Most readers will be familiar with parametric modeling and rapid prototyping technologies that might enable us to customize objects in the future, and obviously there are different models of how this might occur (in the home, at the factory, locally). But the desire to enable customization is sometimes based upon suppositions that are not tested, and on philosophies that at first appear democratic but could instead lead to relativism and mediocrity. For example, there is a pervasive notion among some designers that "everyone wants to be us" - that given the chance, the public will want to take over the design process - and designers should help them do this. The issue is bound up with the idea that "everyone is a designer". A subject I've blogged about previously and one which diminishes the talent of the designer as an expert form-giver and by association diminishes the cultural relevance of the results of that ever-so-hated act "styling". Attempts I have seen to delegate creative control over an object's form too often restrict freedom by offering offer too narrow a set of options. We are no longer "designing", simply choosing from preconceived variants.

I'm completely in favor of opening up access to technology to the majority - in the way desk-top-publishing did for graphics and the home sewing machine did for fashion - but I hope we can do it for the right reasons, and in the right way.

David M.  Krell's picture

Re: Customization

 

Interesting point Tim, thanks for sharing! I can see the argument that the very nature of democratizing something opens up the realities of mediocrity. But truth be told, mediocrity was always there... perhaps just publicized differently. I believe I know exactly what you're talking about... perhaps an interesting case study and parallel field would be photography. The speed in which these "tools of the trade" have evolved is amazing. Not to mention people treating their smartphones as digital cameras. 

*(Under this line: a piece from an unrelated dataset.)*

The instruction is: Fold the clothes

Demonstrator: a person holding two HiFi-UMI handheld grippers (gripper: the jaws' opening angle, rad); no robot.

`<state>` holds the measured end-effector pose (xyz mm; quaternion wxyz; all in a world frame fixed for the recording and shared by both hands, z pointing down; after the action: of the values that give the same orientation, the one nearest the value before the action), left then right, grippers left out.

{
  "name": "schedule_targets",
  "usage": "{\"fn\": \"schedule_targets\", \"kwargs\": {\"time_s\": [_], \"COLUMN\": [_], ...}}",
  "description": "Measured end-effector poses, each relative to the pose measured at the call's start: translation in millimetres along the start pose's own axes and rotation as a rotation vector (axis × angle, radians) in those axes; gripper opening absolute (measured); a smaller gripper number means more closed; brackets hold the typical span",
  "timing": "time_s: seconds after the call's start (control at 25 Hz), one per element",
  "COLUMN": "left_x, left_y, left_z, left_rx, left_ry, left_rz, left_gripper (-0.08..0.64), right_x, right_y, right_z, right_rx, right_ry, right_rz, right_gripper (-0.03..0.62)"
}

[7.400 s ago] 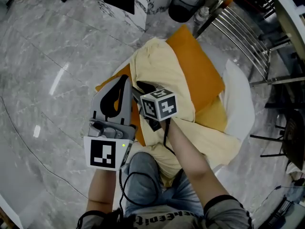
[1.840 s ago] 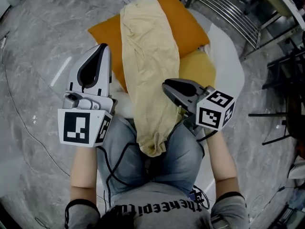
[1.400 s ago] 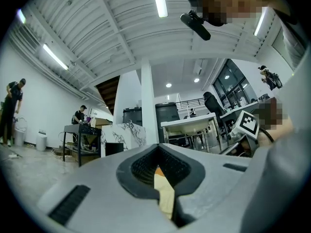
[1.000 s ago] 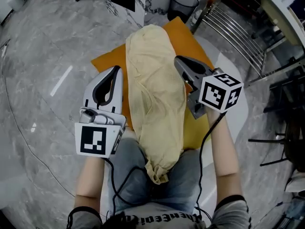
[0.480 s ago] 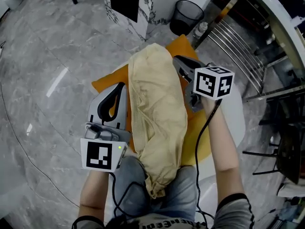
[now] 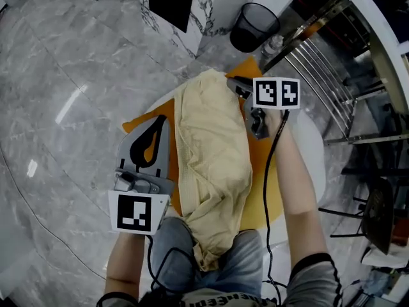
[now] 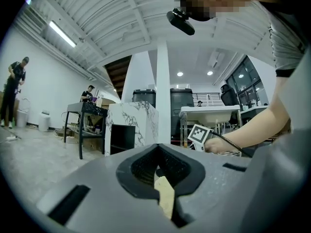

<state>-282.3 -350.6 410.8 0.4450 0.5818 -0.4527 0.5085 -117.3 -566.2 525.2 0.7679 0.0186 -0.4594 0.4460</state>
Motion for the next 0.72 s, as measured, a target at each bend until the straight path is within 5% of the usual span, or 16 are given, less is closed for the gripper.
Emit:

A clear point has to be made... it's not about the expense (high or low) of the tools, it's about the thought/time/energy behind the work. I see this happening in web design as well, as Adobe pushes it's weird no-coding wed design MUSE experiment. This is probably the biggest failure in the making; coding/programming will always be the building blocks of the web. Anything else is like playing with someone else's Legos, sooner or later you'll desperately need a simple solution that just wasn't considered. My personal opinion: having the tools does not make you a designer. I can't help but see this intense focus on rapid prototyping as a silly fad. Does having a Canon printer make you an author? No. So get back to work!